Effects of Foreign Direct Investments (FDI)

What are the effects of Foreign Direct Investments (FDI) on economic growth in developing countries?

What’s Foreign Direct Investment?

According to the IMF, FDI is defined as the decision to invest by a resident entity of one economy (direct investor) in an enterprise that is resident in another economy (the direct investment enterprise). The aim of this investment is to establish long-term relationship between the direct investor and the direct investment enterprise and to exert significant degree of influence on the management of the latter investment enterprise (Duce, 2003).

Why is it so important?

Foreign Direct Investment has been growing over the last four decades. Developing countries are increasing implementing policies that attract FDI and trade and dropping their dependency on aid, while developed countries are competing for FDI by offering firms incentives in the form of subsidies and tax breaks in order to attract investments and promote growth (UNCTAD, 1996). As a result, FDI has become the favoured investment attraction policy tool for many countries throughout the world as it’s considered to lead to:

  • Technology transfers in the form of knowledge spill-over
  • Innovation and efficiency in firms
  • Improves competition and productivity in the economy.
    What role does it play in economic growth?

Since the world economy is increasingly becoming knowledge-based and scarce skills are in short supply, many countries in the developing world are trying to find ways to attract investments in knowledge production and skills development. This is where FDI comes into the play.

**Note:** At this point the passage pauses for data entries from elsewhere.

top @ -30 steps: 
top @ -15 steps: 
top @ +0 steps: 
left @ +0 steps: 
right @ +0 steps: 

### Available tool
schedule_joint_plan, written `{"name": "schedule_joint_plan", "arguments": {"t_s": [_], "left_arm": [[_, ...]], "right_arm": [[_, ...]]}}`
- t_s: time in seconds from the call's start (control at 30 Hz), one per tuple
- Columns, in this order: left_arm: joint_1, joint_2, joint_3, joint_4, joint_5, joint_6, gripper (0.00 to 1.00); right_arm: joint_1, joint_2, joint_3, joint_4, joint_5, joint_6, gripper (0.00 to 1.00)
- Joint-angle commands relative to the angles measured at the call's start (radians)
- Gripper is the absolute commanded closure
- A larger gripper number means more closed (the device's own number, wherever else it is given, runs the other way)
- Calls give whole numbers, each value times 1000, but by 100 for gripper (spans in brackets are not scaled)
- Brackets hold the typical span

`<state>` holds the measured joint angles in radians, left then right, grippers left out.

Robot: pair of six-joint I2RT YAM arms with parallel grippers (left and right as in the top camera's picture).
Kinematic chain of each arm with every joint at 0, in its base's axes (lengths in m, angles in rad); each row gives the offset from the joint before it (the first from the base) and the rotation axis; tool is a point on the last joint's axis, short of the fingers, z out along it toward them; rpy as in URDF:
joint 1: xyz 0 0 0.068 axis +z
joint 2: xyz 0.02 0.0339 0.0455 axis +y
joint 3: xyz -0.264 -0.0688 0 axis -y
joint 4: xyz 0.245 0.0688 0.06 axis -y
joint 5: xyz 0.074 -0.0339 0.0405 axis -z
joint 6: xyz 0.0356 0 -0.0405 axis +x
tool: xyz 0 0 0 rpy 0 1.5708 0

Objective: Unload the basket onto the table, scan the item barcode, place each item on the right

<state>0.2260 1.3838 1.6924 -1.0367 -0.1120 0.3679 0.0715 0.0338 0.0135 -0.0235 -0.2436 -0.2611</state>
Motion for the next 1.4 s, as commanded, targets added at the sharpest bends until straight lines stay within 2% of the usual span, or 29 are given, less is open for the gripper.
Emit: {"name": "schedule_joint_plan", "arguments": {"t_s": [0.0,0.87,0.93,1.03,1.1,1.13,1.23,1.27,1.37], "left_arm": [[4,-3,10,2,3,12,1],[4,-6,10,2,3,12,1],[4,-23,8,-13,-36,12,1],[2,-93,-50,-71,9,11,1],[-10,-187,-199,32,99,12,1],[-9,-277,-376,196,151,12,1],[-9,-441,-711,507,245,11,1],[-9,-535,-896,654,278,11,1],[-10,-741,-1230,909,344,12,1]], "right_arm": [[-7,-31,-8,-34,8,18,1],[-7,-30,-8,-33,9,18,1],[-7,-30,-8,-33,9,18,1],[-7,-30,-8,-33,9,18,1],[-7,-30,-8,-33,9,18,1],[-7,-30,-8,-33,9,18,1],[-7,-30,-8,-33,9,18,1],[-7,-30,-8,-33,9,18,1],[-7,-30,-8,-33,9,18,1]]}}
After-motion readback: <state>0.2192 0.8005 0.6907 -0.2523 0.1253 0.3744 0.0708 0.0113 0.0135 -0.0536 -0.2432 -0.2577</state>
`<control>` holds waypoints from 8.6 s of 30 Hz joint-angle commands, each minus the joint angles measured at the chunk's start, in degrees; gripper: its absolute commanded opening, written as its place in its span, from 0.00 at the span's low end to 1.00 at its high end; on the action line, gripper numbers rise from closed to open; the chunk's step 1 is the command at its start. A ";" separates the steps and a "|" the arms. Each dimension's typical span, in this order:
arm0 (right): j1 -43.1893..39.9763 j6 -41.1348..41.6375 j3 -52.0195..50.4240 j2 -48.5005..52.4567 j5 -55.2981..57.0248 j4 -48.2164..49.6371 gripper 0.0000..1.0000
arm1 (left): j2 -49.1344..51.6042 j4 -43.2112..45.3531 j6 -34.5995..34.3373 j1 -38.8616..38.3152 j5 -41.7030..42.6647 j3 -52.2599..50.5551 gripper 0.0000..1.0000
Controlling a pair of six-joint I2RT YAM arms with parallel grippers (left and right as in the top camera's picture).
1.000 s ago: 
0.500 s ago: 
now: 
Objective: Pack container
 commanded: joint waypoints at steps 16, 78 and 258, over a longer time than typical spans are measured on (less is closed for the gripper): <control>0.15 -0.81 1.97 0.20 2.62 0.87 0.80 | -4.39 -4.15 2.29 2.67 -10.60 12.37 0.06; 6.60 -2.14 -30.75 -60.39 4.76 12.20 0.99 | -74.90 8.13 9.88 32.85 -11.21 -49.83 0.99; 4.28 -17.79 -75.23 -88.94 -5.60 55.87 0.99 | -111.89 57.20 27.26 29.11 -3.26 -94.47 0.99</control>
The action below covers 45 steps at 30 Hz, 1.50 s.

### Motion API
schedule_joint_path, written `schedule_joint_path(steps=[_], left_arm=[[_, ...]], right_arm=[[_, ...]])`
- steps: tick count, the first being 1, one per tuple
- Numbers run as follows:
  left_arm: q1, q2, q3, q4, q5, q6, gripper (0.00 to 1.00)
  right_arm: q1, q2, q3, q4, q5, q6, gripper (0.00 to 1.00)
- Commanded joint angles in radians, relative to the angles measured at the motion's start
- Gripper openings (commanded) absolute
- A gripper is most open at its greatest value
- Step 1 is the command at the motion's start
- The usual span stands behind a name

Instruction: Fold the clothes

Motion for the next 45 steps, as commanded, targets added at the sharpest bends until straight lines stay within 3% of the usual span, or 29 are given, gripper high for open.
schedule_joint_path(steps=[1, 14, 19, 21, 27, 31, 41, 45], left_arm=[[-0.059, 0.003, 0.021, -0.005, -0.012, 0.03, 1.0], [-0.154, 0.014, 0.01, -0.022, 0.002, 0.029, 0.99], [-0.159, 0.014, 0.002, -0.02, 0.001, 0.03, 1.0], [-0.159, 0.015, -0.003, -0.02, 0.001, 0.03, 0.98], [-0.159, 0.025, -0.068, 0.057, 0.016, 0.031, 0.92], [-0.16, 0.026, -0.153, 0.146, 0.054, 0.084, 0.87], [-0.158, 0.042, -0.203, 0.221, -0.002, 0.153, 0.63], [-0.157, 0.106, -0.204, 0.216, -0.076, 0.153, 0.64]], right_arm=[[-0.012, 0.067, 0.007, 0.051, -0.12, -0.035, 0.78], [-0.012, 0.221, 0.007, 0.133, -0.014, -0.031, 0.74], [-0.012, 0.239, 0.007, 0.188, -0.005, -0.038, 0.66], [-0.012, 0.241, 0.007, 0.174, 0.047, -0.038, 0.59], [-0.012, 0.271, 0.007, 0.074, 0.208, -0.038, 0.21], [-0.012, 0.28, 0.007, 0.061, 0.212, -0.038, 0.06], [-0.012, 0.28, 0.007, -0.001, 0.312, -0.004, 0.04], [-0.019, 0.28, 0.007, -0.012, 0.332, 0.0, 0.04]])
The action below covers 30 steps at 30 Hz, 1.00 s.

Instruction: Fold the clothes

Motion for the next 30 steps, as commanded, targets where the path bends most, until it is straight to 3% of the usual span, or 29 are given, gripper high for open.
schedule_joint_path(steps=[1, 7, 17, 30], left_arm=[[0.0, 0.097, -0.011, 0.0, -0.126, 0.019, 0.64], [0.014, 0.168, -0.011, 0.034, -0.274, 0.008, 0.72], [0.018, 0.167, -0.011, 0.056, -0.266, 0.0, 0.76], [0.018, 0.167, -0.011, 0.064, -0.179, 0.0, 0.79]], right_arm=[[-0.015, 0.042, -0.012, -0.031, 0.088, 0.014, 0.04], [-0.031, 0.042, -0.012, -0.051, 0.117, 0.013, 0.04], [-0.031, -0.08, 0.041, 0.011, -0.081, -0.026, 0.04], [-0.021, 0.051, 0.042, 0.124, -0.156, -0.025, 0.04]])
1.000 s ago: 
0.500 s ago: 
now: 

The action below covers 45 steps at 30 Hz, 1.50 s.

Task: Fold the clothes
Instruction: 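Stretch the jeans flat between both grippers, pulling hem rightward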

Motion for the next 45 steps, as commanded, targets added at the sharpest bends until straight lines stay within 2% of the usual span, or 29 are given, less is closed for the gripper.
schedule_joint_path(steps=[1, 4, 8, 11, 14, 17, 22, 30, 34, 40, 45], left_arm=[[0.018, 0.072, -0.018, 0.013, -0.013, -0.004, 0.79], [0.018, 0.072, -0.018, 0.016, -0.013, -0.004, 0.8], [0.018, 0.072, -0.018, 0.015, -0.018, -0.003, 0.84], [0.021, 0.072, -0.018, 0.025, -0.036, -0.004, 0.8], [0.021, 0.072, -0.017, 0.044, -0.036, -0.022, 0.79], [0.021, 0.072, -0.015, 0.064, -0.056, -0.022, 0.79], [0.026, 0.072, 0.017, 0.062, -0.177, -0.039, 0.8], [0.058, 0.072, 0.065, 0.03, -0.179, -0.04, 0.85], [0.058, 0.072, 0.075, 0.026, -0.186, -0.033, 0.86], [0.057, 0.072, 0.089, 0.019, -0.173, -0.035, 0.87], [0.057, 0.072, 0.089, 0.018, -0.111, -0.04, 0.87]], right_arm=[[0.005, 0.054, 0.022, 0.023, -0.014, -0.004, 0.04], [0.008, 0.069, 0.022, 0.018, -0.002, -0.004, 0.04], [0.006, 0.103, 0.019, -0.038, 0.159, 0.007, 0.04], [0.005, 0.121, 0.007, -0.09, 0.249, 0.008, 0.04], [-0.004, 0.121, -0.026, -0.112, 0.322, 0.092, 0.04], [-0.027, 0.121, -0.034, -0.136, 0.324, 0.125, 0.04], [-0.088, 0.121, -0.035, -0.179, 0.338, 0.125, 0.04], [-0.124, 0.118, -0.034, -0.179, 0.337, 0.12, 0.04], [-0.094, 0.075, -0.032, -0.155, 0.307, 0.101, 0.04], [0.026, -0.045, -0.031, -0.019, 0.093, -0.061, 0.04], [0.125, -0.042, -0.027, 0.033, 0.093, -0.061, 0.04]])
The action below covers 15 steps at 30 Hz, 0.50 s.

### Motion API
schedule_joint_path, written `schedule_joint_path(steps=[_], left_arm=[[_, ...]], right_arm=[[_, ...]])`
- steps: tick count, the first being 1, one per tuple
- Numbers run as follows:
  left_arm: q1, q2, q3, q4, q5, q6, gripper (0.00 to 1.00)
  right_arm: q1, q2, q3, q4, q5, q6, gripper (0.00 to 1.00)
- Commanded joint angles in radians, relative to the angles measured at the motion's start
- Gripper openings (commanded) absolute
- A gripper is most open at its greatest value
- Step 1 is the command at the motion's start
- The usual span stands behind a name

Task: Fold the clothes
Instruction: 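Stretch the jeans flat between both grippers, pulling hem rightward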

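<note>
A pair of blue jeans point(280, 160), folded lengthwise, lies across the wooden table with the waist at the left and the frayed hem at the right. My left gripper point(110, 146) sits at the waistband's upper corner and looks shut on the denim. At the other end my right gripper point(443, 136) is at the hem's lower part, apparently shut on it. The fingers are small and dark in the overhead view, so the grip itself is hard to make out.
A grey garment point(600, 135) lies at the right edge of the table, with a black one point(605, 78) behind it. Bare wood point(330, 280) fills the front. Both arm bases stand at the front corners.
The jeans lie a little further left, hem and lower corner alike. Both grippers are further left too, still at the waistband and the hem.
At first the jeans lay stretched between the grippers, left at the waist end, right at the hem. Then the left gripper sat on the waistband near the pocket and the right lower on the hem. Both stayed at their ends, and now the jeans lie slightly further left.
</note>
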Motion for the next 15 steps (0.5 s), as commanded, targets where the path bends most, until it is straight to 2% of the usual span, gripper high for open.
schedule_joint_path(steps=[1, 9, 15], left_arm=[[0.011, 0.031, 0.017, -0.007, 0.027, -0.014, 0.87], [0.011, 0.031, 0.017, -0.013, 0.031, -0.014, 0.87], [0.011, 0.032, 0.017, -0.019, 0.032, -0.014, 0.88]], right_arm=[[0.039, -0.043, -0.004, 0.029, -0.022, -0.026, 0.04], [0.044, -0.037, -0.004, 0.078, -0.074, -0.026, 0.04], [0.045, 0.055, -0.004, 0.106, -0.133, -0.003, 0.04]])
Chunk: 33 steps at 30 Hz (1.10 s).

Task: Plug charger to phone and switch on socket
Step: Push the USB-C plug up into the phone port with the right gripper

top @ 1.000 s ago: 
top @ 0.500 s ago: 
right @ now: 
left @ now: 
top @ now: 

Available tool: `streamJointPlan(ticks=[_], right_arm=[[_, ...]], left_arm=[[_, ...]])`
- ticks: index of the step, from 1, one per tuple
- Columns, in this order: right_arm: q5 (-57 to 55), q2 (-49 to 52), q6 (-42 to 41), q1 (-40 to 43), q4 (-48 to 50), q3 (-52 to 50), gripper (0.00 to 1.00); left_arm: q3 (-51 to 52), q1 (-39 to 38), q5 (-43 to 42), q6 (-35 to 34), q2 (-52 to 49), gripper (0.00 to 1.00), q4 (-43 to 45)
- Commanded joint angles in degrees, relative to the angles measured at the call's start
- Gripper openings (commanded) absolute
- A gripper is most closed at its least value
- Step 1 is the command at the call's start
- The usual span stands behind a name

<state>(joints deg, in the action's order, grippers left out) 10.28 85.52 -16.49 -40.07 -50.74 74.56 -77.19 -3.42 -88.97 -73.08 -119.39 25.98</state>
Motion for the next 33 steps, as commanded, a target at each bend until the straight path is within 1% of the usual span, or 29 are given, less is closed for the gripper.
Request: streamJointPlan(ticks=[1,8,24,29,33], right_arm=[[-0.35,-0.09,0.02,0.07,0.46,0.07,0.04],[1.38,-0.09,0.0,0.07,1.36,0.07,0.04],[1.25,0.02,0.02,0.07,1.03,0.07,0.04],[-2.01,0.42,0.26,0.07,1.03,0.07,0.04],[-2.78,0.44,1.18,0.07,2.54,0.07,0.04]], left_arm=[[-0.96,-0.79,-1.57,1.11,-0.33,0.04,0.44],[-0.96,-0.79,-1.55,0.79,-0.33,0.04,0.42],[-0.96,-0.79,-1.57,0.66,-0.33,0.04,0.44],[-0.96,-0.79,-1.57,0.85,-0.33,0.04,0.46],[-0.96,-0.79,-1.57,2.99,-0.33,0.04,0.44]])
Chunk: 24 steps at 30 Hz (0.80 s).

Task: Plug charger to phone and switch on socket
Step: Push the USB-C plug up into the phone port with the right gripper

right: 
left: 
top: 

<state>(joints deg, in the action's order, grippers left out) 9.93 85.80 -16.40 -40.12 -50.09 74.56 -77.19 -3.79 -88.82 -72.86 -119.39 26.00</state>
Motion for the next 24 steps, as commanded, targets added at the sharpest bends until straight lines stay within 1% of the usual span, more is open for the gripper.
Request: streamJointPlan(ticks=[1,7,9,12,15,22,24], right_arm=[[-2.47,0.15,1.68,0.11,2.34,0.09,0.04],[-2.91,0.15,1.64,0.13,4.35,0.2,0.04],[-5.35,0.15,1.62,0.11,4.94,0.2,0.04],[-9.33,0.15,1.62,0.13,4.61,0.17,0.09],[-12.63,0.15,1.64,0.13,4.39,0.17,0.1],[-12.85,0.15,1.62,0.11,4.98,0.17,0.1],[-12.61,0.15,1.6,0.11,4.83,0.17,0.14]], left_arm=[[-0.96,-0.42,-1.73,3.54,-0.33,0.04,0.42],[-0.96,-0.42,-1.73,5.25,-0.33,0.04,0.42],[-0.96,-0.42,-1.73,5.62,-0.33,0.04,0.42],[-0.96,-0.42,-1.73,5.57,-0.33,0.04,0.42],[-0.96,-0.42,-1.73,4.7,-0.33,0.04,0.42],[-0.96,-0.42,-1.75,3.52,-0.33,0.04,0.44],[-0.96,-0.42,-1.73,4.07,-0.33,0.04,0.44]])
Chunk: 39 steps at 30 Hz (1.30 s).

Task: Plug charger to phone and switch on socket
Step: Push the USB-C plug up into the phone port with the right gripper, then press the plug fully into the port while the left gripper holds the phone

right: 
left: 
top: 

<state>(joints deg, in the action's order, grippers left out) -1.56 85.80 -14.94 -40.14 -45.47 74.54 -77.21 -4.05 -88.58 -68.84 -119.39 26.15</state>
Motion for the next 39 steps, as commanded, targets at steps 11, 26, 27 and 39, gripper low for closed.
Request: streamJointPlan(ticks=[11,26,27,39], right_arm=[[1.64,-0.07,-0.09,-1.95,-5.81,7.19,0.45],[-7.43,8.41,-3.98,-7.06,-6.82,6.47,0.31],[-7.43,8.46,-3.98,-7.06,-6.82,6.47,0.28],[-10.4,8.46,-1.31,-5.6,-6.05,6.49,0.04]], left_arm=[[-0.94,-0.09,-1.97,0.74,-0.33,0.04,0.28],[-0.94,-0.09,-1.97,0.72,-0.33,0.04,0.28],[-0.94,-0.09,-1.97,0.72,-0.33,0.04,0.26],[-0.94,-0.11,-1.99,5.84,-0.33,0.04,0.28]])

FDI creates positive externalities in the form of knowledge spillover, thus filling crucial “idea gaps” between rich and poor countries and helping transfer crucially needed technological knowhow to poor countries (Romer, 1993).

As mentioned in the preceding paragraphs, this knowledge spill-over improves the level of innovation, efficiency and competitiveness in the receiving country, thereby enhancing productivity and growth in the economy. There are, however, researchers who disagree with this conclusion, arguing that benefits can only be realized if the labour force of the receiving country is educated.

Why I’m interested in this topic

As a result of the many benefits associated with FDI, I’m interested in exploring the role it plays in accelerating economic growth in the developing world, particularly in Africa which is where I’m from. The African continent is rich in resources and emerging economically. Consequently, many countries in Africa have been promoting FDI policies in order to transform their economies. Therefore, I want to investigate whether literature on this subject confirms empirical evidence and analysis. I plan to complete this project during the course of this semester.

Method

I will use for this research cross-sectional data with subsequent diagnostic test. Data will be based on over 50 observations of developing countries that are 10 years average. This data will be collected from World Bank data-base and other relevant bodies.

References:

Duce, M. (2003). Definitions of Foreign Direct Investment (FDI): a methodological note.

UNCTAD (1996). Incentives and Foreign Direct Investment, Current Studies, Series A, No. 30, New York and Geneva: United Nations.

Romer, P. (1993). Idea gaps and object gaps in economic development. Journal of Monetary Economics 32, No.3. December.